You will do anything to save your life if you think you're going to be killed. When they were kicking my boyfriend, a strapping guy, down to the floor and then in the head, I thought, "That's it- we're going to die." I invented a fictional sister and kept repeating, "My little sister's at home, we really need to get home - just let us go."

At some point my boyfriend's rib broke. He shouted out, "You've broken a bone," They thought they'd cracked his skull and ran off, in terror and on a high at what they thought they'd done. A few more kicks and they would have - cracked his skull, that is.
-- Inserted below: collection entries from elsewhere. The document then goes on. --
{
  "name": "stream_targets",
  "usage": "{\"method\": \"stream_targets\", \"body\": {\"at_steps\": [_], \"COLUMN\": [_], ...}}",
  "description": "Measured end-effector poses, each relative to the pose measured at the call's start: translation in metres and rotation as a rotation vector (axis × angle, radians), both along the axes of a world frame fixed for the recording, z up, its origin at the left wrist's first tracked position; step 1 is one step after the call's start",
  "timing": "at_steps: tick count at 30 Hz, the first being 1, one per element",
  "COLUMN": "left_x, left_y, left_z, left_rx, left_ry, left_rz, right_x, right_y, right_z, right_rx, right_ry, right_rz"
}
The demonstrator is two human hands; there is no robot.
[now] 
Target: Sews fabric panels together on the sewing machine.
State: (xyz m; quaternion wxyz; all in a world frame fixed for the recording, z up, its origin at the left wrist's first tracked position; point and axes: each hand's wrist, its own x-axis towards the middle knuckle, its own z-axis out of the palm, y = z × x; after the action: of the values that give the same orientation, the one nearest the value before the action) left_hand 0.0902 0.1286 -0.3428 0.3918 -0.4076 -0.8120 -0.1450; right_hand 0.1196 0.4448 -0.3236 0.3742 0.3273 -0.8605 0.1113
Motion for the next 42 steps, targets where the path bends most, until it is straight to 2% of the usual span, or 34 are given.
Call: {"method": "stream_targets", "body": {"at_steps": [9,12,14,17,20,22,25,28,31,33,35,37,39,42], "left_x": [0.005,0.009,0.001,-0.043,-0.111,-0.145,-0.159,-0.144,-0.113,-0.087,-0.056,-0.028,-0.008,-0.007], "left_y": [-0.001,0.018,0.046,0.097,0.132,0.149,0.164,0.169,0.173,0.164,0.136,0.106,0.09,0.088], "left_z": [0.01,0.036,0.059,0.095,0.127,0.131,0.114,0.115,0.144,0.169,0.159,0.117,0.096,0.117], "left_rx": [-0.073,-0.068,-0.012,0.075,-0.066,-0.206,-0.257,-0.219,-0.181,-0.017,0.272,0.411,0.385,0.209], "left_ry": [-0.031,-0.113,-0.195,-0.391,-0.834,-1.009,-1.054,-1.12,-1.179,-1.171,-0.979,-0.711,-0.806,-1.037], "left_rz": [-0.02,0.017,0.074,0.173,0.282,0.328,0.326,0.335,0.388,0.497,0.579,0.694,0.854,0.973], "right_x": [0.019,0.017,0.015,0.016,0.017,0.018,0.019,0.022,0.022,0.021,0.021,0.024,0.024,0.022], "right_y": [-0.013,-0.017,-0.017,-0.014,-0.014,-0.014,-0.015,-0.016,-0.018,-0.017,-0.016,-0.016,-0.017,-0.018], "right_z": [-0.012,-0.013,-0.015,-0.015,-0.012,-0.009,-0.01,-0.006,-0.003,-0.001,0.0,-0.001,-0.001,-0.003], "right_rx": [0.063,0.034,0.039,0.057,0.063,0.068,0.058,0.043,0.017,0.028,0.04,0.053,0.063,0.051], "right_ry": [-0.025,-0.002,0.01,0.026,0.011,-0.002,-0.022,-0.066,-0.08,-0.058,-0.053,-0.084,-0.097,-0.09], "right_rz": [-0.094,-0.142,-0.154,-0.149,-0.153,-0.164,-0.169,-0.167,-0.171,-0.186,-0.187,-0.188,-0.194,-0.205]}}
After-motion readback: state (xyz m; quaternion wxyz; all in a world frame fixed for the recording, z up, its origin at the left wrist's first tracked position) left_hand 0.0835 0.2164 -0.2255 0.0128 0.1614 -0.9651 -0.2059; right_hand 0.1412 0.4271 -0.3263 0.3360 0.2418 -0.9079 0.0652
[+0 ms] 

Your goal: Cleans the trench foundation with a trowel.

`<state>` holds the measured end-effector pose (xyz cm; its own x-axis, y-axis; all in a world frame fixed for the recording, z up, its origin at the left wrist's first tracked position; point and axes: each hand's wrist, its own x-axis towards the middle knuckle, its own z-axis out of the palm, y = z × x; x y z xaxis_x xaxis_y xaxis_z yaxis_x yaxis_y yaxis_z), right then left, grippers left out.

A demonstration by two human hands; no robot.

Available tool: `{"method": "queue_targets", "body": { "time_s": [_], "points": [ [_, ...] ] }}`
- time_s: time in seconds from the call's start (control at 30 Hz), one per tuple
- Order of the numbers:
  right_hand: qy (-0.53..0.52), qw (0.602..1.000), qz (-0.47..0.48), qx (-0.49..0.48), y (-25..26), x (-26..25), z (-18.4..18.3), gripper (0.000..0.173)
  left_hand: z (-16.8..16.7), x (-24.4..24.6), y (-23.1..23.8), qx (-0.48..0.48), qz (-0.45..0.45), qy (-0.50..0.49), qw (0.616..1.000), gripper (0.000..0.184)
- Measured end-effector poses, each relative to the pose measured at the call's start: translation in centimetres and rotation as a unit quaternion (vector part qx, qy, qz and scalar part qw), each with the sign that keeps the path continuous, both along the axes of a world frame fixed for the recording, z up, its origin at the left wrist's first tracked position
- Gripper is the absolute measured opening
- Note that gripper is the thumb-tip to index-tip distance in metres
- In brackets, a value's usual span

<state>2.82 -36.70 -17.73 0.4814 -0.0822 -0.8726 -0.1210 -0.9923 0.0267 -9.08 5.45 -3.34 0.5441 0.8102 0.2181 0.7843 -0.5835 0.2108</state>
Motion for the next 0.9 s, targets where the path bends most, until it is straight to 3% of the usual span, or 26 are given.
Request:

He'd have died and I'd have been without my partner of many years - not because of a car accident, or because he smoked too much - but because a few fifteen year old boys and girls thought it was important to kick a gay man to death.

Once I got over the fear of what had happened, I got angry. I couldn't understand why people who I had nothing to do with, people whose personal life I didn't give a damn about, were so enraged by what I chose to do with another consenting adult. Why did it bother them so much? I'd also started looking at my previously lazy, liberal views - we live in a country where it's generally fine to be gay. But then I've always lived in cities and am fairly confident. A broadsheet commentator recently said that gay people wanted too many rights and that, anyway, we were lucky because we lived in, "a land of King Elton and Queen Norton," referring to our gay celebrities. But what's it like growing up gay in a tiny Welsh village or in a community or religion where gay people are considered evil? And why, somewhere in North London is someone routinely beaten up for who they choose to sleep with?

Seems to me that the more gay people ask for the same kinds of rights as straight people, it provokes a bigger backlash. People are more aware of our existence, and bigots will use it as an excuse to attack us. Those who beat gay people up aren't outraged by our presence - they are terrified of someone different, they want to shut them up, get rid of them.

With time and therapy I was all right again - I also moved on to the world of work, trusted new people again. I revelled in the affection of friends and felt celebrated for who I was. It was like waking up again. But forgetting isn't easy. Things come back. This year, when the local pizza chain refused to deliver to my street because their deliverymen "get beaten up by the residents they deliver to," the randomness of that violence hit me once more. And I am back at that bus stop with those screaming lyrics.